Campo di torba tagliata in zolle
La protezione delle torbiere

La crescente consapevolezza sul ruolo vitale che le torbierepeatlands – svolgono nella lotta contro la crisi climatica ha spinto nel 2019 le Nazioni Unite ad approvare la prima risoluzione globale a loro dedicata, al fine di favorirne conservazione, gestione sostenibile e ripristino.

Questo particolarissimo habitat, che copre il 3% della superficie terrestre e il 25% di quella scozzese, se lasciato indisturbato agisce come una spugna naturale di Co2 assorbendo più del doppio della quantità di carbonio immagazzinata da tutte le foreste del mondo.

Quando la torba viene drenata e bruciata il danno è quindi duplicato, non solo si rilascia nell’atmosfera Co2 che era rimasta immagazzinata per migliaia di anni, ma al tempo stesso si distrugge un serbatoio di carbonio naturale. Secondo una stima pubblicata dal National Trust for Scotland, le torbiere danneggiate rappresentino circa il 6% di tutte le emissioni di carbonio di origine antropica nel mondo.

Negli ultimi anni in Scozia le leggi che regolano l’estrazione di torba sono diventate sempre più stringenti, e nonostante l’uso di questa sostanza da parte dell’industria del whisky rappresenti meno dell’1% del totale estratto nel Regno Unito, soprattutto nei luoghi dove c’è una alta concentrazione di distillerie l’impatto ambientale non è trascurabile, casistica che si verifica ad esempio sull’isola di Islay.

Il governo scozzese vuole ripristinare 250mila ettari di torba entro il 2030 e la Scotch Whiskey Association è già in prima linea per centrare l’obiettivo. La famosa distilleria Lagavulin ha recentemente investito 600mila sterline per ripristinare 280 ettari delle sue torbiere.

Un futuro incerto

Se queste politiche basteranno a scongiurare il rischio dell’esaurimento della torba non è chiaro. Negli ultimi decenni il mercato del whisky è esploso. Le esportazioni solo dalla Scozia superano i quattro miliardi di sterline annue. La rinnovabilità delle peatlands, che crescono di circa un millimetro all’anno, preoccupa non poco produttori e consumatori. Eddie Ludlow, nel suo libro ‘Il mondo del whisky’ pubblicato a inizio 2020, racconta che secondo gli addetti ai lavori le riserve di torba sull’isola di Islay potrebbero esaurirsi nei primi anni del decennio appena iniziato e i produttori stanno pensando di importare il prezioso combustibile da Canada, Siberia e perfino dal Congo.

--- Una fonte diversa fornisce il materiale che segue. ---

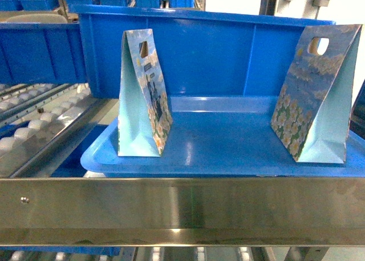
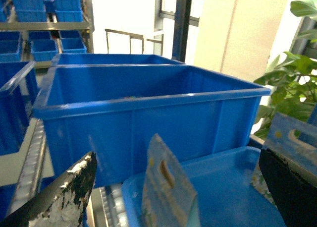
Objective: Move flower gift bag to table near conveyor
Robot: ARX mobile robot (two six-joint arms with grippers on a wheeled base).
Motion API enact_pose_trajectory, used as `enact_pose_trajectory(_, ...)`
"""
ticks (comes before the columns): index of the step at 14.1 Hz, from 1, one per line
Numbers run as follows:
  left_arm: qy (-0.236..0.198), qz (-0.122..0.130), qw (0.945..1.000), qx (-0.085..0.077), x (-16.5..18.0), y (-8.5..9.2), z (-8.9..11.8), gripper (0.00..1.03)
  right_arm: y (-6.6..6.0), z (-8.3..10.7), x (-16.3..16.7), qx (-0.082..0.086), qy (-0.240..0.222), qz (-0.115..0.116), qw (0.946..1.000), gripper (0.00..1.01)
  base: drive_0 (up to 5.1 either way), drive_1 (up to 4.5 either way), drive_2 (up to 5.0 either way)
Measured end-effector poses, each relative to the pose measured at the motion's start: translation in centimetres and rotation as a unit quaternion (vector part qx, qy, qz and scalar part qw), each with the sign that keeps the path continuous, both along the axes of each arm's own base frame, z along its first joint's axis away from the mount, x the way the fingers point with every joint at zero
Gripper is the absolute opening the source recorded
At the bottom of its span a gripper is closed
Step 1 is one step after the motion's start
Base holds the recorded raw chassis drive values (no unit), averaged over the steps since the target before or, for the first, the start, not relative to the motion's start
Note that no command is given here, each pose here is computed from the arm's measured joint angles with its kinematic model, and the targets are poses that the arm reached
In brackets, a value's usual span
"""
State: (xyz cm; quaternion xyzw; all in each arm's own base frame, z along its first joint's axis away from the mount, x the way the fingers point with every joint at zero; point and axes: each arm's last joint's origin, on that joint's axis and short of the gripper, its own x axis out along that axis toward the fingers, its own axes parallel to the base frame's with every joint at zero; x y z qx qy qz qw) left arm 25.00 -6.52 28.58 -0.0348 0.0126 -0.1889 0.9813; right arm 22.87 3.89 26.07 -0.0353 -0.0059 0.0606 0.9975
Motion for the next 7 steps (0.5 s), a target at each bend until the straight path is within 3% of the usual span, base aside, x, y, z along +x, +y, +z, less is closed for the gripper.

Una scelta poco popolare in quanto gli amanti del distillato ritengono che sia la torba locale a conferire l’unicità del sapore di ogni marca. Per lo stesso motivo anche l’ipotesi di ricorrere a sostanze artificiali che riproducano gli intensi aromi e gusti affumicati non sembra percorribile. Le linea guida sulla produzione parlano chiaro, lo scotch può essere prodotto solo da tre ingredienti: cereali, acqua e lievito. Qualsiasi altro aroma o composto, eccezion fatta per il caramello, non è legale secondo lo ‘Scotch Whisky Act’ approvato dal parlamento britannico nel 1988.

Nell’ultima strategia ambientale lanciata dalla Scotch Whiskey Association a fine gennaio, che prevede zero emissioni entro il 2040, si punta nettamente sul ripristino e gestione responsabile delle torbiere, la rinuncia all’utilizzo di questa sostanza non è contemplata.  

Tuttavia, leggi via via più serrate e il lungo sfruttamento sono due tegole pendenti sul futuro del whisky torbato come lo abbiamo conosciuto fino ad ora. Questo superbo alcolico potrebbe diventare una delle prime vittime illustri della lotta al cambiamento climatico e dell’esaurimento delle risorse naturali.